→ Work instructions
Within the listing that follows, reproduce exactly the lines starting at the line with "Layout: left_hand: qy" and ending at the line with "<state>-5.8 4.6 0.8", inclusive, and only those. Pictures are dropped.
:: Records to use
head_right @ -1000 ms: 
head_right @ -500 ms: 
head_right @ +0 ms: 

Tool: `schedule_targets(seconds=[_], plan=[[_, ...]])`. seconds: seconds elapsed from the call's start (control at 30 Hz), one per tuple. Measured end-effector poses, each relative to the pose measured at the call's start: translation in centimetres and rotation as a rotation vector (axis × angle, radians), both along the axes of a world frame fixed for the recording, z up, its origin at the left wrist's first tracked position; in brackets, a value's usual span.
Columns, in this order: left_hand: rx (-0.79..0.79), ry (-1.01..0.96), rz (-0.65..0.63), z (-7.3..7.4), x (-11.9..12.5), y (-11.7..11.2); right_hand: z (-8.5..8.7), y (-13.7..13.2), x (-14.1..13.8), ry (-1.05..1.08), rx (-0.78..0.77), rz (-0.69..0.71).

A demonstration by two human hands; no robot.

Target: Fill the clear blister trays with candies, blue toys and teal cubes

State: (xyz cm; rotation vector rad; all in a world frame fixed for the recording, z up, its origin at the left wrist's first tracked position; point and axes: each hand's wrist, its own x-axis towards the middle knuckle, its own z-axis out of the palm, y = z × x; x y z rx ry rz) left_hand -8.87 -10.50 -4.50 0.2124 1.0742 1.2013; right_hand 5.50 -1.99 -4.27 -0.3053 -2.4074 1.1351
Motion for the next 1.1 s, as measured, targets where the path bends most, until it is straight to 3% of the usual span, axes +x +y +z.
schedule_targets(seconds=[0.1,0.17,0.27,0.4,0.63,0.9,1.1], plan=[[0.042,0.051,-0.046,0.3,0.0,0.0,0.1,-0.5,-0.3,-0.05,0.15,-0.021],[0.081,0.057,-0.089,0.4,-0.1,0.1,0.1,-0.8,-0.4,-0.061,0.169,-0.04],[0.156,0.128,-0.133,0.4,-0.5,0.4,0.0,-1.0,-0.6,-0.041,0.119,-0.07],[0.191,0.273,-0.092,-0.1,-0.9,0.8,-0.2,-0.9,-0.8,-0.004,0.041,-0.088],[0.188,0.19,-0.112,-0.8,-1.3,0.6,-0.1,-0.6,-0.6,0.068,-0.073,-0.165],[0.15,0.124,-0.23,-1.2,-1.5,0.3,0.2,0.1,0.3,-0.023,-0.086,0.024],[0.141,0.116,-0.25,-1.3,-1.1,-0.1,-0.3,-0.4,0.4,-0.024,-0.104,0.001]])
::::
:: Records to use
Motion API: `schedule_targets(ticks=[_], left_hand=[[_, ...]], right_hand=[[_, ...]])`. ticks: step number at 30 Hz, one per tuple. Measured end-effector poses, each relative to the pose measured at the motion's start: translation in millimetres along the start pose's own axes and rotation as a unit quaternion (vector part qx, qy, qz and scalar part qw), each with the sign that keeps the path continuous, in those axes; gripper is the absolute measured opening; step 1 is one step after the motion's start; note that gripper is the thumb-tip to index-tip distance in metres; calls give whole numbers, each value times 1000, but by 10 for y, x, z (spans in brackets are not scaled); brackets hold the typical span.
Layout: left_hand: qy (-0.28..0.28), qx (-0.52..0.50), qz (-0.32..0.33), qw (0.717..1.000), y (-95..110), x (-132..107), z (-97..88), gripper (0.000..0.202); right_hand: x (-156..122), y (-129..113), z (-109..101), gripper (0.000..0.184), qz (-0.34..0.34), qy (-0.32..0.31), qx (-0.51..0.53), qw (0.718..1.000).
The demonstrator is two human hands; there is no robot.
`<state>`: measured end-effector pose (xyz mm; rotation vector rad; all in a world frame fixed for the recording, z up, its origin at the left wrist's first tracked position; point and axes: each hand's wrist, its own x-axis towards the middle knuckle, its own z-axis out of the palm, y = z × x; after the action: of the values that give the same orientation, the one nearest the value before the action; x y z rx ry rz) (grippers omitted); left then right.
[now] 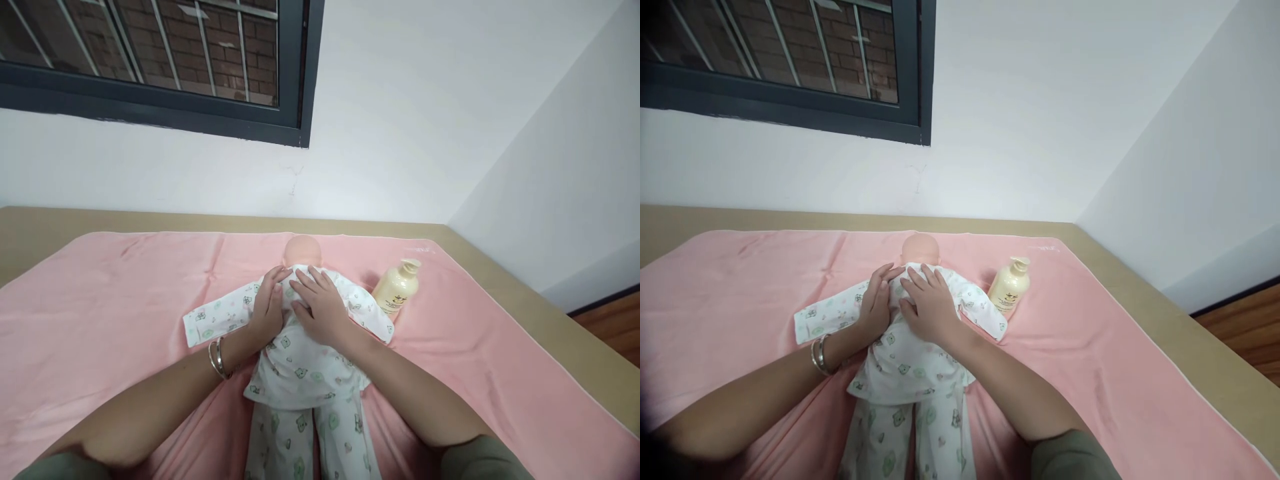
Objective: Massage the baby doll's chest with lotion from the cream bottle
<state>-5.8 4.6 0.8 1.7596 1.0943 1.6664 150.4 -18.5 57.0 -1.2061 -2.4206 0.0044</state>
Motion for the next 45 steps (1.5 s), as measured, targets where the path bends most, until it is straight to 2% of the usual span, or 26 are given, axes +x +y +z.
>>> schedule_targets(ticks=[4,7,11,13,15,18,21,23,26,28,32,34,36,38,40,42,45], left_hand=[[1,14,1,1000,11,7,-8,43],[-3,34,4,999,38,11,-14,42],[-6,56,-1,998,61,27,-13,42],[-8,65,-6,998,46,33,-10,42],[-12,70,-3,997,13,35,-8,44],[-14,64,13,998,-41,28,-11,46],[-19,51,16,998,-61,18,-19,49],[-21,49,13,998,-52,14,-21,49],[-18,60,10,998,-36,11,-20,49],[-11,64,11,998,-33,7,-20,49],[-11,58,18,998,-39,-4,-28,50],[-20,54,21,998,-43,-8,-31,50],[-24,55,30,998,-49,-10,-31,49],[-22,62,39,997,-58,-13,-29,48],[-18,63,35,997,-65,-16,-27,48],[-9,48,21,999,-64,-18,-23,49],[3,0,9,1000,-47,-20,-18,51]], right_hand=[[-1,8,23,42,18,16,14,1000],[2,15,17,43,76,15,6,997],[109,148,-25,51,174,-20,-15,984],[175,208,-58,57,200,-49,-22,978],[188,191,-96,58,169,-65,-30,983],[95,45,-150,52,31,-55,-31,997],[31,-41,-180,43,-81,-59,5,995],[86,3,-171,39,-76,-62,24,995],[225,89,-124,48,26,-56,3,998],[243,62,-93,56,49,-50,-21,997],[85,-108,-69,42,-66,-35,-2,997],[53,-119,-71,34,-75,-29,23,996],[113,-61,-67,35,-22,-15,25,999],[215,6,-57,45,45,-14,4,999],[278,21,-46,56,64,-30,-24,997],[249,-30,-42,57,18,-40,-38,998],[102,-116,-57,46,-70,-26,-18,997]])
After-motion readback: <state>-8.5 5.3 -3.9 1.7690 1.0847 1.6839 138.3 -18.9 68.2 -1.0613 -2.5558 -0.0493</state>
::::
→ Solved problem
Layout: left_hand: qy (-0.28..0.28), qx (-0.52..0.50), qz (-0.32..0.33), qw (0.717..1.000), y (-95..110), x (-132..107), z (-97..88), gripper (0.000..0.202); right_hand: x (-156..122), y (-129..113), z (-109..101), gripper (0.000..0.184), qz (-0.34..0.34), qy (-0.32..0.31), qx (-0.51..0.53), qw (0.718..1.000).
The demonstrator is two human hands; there is no robot.
`<state>`: measured end-effector pose (xyz mm; rotation vector rad; all in a world frame fixed for the recording, z up, its origin at the left wrist's first tracked position; point and axes: each hand's wrist, its own x-axis towards the middle knuckle, its own z-axis out of the palm, y = z × x; after the action: of the values that give the same orientation, the one nearest the value before the action; x y z rx ry rz) (grippers omitted); left then right.
[now] 
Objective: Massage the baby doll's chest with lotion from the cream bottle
<state>-5.8 4.6 0.8 1.7596 1.0943 1.6664 150.4 -18.5 57.0 -1.2061 -2.4206 0.0044</state>

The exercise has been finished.